Distributed systems

This conceptual guide explains the fundamental principles that apply when working in distributed systems, such as eventual consistency and the CAP theorem.

Definition

A distributed system is a system composed of multiple software components, running on different networked computers, that communicate and collaborate by passing messages to each other.

Distributed systems

Node: an individual computer, and the software components running on it, of a distributed system
Network: the underlying data communication technology and protocols over which nodes communication
Message: a piece of information that one node sends to one or more other nodes

For a more formal definition and introduction, check out this paper.

Benefits

Distributed systems have several benefits that make them very useful in some scenarios.

Scalability

In a distributed system, computation on one node happens independently from computation on another node.
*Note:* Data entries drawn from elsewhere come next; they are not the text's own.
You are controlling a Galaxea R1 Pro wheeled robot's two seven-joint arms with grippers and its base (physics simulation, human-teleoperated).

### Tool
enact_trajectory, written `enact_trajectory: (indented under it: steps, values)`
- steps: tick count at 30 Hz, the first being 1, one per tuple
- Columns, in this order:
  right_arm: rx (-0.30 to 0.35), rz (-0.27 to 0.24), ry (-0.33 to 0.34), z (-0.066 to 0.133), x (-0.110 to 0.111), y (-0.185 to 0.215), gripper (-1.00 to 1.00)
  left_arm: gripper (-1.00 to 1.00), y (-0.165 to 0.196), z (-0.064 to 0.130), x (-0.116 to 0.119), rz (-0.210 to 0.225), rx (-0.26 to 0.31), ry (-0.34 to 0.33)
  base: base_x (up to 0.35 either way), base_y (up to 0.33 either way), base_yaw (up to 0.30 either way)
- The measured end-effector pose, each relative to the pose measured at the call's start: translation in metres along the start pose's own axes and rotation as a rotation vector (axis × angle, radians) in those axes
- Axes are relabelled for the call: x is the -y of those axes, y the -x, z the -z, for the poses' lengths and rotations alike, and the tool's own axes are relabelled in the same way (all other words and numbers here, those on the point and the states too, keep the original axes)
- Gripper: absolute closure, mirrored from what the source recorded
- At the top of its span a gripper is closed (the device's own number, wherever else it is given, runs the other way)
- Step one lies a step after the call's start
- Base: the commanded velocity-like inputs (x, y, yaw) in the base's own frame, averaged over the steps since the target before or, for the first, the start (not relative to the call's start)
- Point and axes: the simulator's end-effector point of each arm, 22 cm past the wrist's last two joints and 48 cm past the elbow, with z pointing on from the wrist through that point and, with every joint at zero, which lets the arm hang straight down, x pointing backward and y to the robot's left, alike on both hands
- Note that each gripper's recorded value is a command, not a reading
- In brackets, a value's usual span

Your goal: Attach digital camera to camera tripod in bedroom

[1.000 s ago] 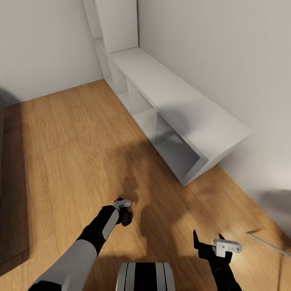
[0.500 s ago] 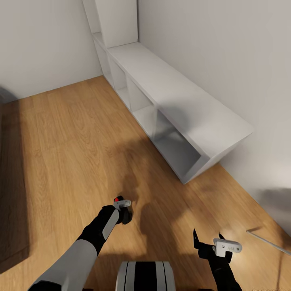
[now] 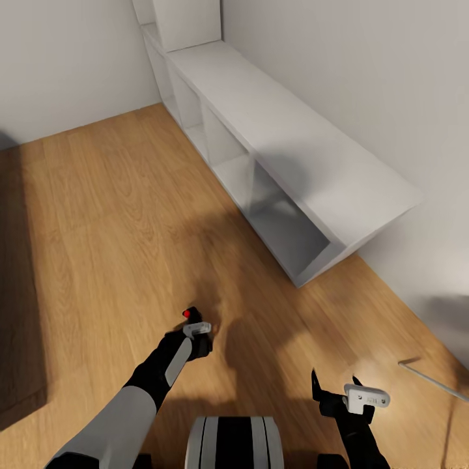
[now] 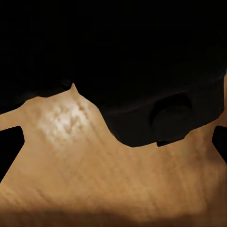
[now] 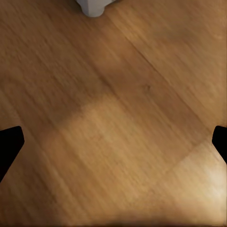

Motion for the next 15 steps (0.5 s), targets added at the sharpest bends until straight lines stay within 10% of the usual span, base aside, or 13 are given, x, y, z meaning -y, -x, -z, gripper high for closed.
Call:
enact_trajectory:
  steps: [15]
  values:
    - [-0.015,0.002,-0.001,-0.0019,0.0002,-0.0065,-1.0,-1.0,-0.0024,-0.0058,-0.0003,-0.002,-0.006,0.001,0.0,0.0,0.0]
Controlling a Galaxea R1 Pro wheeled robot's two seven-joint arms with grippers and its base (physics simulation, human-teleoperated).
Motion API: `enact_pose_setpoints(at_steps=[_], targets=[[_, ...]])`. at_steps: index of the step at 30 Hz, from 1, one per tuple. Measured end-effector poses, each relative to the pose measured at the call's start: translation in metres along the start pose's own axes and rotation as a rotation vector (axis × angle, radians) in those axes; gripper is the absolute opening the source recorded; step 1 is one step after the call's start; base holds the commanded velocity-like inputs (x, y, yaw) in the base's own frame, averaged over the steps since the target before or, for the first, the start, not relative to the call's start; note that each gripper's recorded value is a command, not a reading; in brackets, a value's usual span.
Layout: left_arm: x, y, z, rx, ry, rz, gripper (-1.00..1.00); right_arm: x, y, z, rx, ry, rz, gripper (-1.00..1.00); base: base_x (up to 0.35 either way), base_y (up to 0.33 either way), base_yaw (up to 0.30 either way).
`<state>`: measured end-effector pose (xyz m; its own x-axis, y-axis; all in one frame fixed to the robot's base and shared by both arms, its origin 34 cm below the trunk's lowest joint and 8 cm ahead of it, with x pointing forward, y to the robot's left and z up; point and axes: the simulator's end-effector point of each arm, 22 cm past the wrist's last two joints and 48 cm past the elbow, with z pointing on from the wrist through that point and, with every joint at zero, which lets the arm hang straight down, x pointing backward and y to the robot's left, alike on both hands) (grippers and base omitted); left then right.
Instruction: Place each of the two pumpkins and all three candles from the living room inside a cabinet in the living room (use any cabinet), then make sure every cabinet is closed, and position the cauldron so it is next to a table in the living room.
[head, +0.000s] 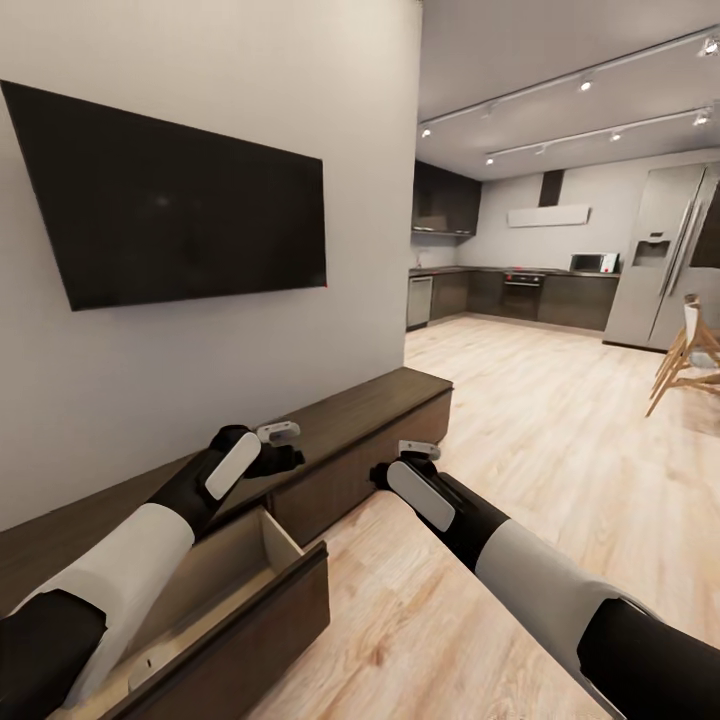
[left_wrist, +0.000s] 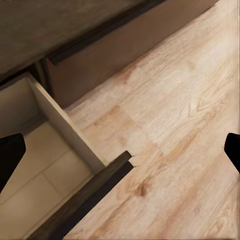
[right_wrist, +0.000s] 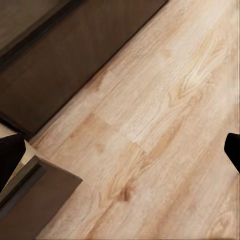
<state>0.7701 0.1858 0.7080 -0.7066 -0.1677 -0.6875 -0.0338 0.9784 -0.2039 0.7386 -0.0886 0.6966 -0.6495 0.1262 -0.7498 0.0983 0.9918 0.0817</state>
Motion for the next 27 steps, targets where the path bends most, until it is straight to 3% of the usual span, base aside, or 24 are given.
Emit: enact_pose_setpoints(at_steps=[27], targets=[[-0.007, -0.006, -0.011, 0.016, -0.015, -0.006, 1.0, -0.008, -0.001, -0.009, 0.002, -0.016, 0.006, 1.0, 0.0, 0.0, -0.271]])
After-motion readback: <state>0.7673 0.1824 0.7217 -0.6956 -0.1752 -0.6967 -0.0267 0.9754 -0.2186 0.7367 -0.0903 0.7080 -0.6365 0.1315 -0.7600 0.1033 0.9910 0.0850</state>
This makes it easy to scale performance and add functionality. In both cases, you can scale the system by adding additional nodes that either duplicate existing or implement new functionality.

Reliability

Because computations are split over multiple nodes—vs. a single computer—distributed systems are significantly more reliable. When faults occur (it happens), only the functionality provided by the affected nodes is unavailable. Other nodes can continue working; there are no single-points-of-failure that can take down the entire system.

Performance

Distributed systems allow you to split your workload into multiple tasks and have nodes work on them in parallel. This allows you to increase the overall performance of your system. Additionally, you benefit from improved communication performance as individual groups of nodes communicate over the sub-network, without affecting communication in other parts of the network.

Challenges

Distributed systems pose a number of challenges to system architects and developers building software for them.

Coordination

Because computation is split amongst multiple nodes, additional effort needs to go into coordinating who does what and when. This is especially challenging because individual nodes may be disconnected or in a failure-state at any time. As a coordinator, you need to be able to deal with all these situations.

Latency volatility

With increased communication—some of it a pure overhead—and very dynamic system behavior, communication between nodes may at times be very fast, and at other times slow. This happens, for instance, when nodes coordinate complex tasks or synchronize amongst each other following downtime.

Monitoring

The behavior of a distributed system is significantly harder to reason about than a centralized, single-node system. Nodes may be up or down at any time, communication may be faster or slower, etc. This make monitoring a distributed system significantly harder than a centralized system.

Distributed vs. decentralized

A distributed system may be coordinated by a central node. Consider, for example, how map-reduce jobs are usually launched by a central node, the results computed in a distributed fashion, and the results reduced back into the central node.

Decentralized systems are a special form of a distributed system where there is no such central coordination authority. Actyx is a distributed, but especially a completely decentralized system, with no central authority that distributes and coordinates work.

Relevance to Actyx

By building apps for Actyx you are building a decentralized, and thus also a distributed, system. Edge devices provide computing power and access to the underlying network. Apps run on nodes and communicate by passing messages (see Event Streams).

With Actyx you get all the benefits of distributed systems: scalability, reliability, and performance. Actyx also tries to reduce the challenges associated with a distributed system to a minimum.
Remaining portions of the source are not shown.